With all these experimental results, one may argue that in vitro condition of a real intestine is different than its in vivo condition. It is true that friction measurements from in vitro tests were usually slightly larger than those from in vivo tests, as reported previously (Lyle et al. 2013). Their study also quantitatively evaluated this difference, showing that the mean value of COF from the in vivo tests was approximately 90 % of those from the in vitro tests, which was not critical at all since the maximum static friction was measured to be 700 mN in our study, much more than the peristaltic force of 450 mN. Besides, considering the legs were made of aluminum for this proof-of-concept prototype, there is still room to increase the COF between the contact surfaces by using better materials, such as micro/nano-patterned elastomer adhesive patches (COF ~ 0.35), as introduced in the introduction. As reported by Kim et al., the mean value of COF between an aluminum surface and the intestinal wall was only about 0.09 (Kim et al. 2006).

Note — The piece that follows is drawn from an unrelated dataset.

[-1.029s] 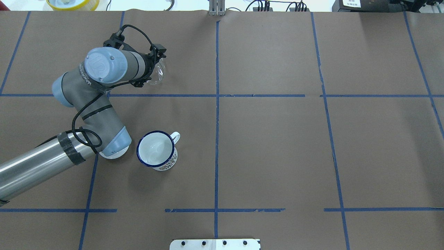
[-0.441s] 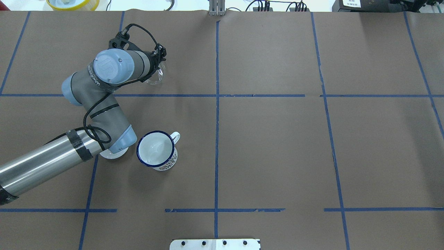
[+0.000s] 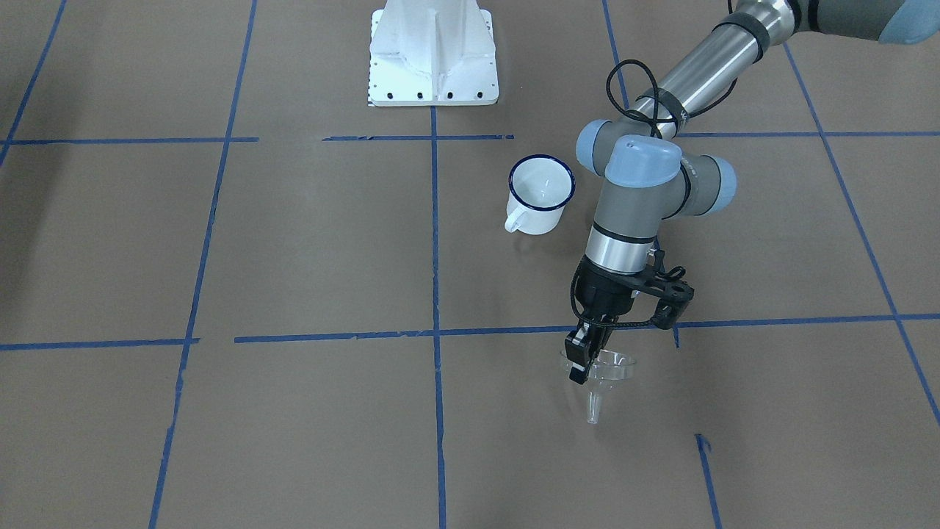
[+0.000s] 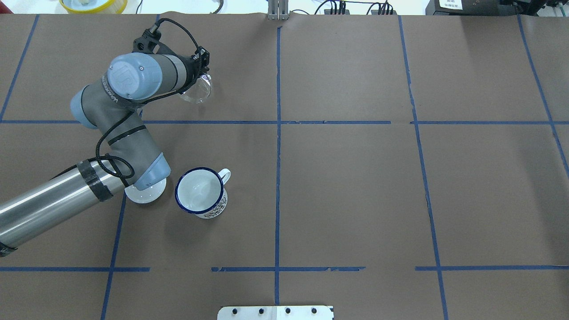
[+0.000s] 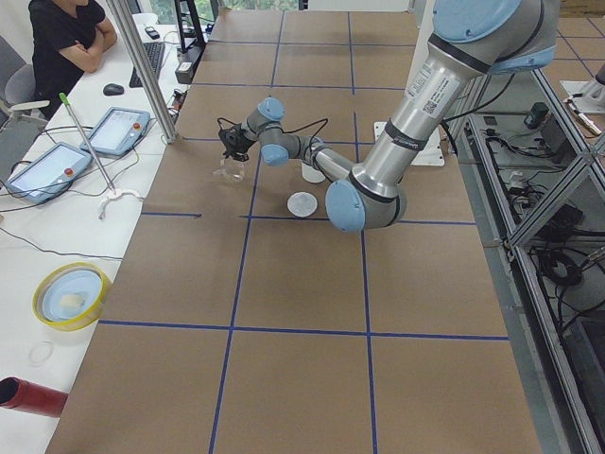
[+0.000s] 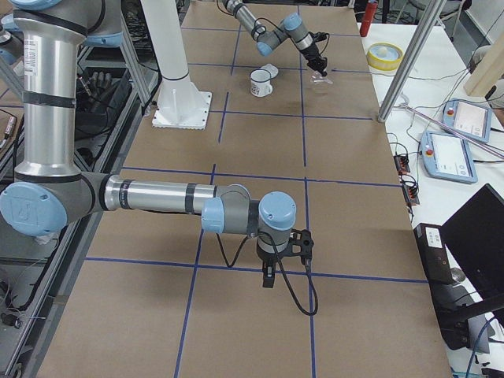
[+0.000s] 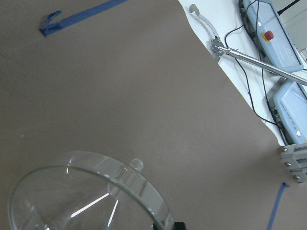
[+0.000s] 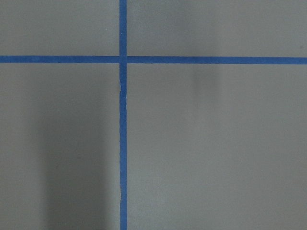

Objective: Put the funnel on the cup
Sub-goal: 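Grasp the glass funnel with the left gripper and lift it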

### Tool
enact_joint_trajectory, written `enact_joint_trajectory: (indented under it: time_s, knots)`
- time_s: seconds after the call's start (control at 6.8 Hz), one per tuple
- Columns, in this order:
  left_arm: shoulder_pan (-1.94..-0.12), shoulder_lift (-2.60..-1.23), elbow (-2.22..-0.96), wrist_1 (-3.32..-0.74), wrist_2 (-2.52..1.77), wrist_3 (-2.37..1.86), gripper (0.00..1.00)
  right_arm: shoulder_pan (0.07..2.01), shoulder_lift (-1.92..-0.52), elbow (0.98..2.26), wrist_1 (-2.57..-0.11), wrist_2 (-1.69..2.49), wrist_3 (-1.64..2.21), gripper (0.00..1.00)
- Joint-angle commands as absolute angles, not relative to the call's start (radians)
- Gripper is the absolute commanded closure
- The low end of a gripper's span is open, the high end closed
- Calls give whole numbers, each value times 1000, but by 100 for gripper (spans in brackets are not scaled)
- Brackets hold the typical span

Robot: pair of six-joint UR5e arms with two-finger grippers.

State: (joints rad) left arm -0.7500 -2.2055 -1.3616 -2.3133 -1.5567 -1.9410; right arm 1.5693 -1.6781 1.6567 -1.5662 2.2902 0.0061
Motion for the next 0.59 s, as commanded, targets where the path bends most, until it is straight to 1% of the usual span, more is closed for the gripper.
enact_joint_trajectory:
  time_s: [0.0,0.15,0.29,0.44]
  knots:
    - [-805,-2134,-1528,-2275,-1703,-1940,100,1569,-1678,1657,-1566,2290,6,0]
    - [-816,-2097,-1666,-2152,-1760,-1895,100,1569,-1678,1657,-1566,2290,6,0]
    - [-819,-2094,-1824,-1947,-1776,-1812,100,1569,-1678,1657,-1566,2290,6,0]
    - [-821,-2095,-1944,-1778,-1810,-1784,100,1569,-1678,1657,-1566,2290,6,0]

5 Conclusions and future work

In this work, we have proposed a new legged anchoring mechanism for wireless capsule endoscopes by employing the principle of a switchable magnetic spring. A force model is derived to predict the magnetic force required from the magnetic spring. The theoretical analysis and experiments conducted show that the magnetic spring is capable of meeting the anchoring force requirement. Then, a legged anchoring mechanism was designed, fabricated, and assembled onto a capsule with a size comparable to the size of a commercial WCE. The in-vitro tests conducted in the samples of a porcine intestine demonstrated that such a capsule could attach to and detach from the intestinal lumen smoothly by switching on and off the external magnetic field, as shown in the accompanying video files. The friction force measurements show that the anchoring mechanism is able to provide more than double the friction, hence providing reliable anchoring for the capsule.

The anchoring legs are made of aluminum with smooth metal surfaces. PDMS pads with micro-sized patterns are reported to significantly increase the coefficient of friction (Glass et al. 2008; Song et al. 2013). Future work will aim to integrate such kinds of bio-inspired adhesives onto the surfaces of the legs and further improve the anchoring ability of this mechanism. Further, a remotely-controlled locking/unlocking mechanism will be developed and added to the anchoring system so that the anchoring status can be maintained without keeping the presence of the external magnetic field. With this, the patient does not have to stay with the external electromagnetic system for holding the endoscopic capsule at the specified position, which will dramatically improve the patient compliance and the energy consumption.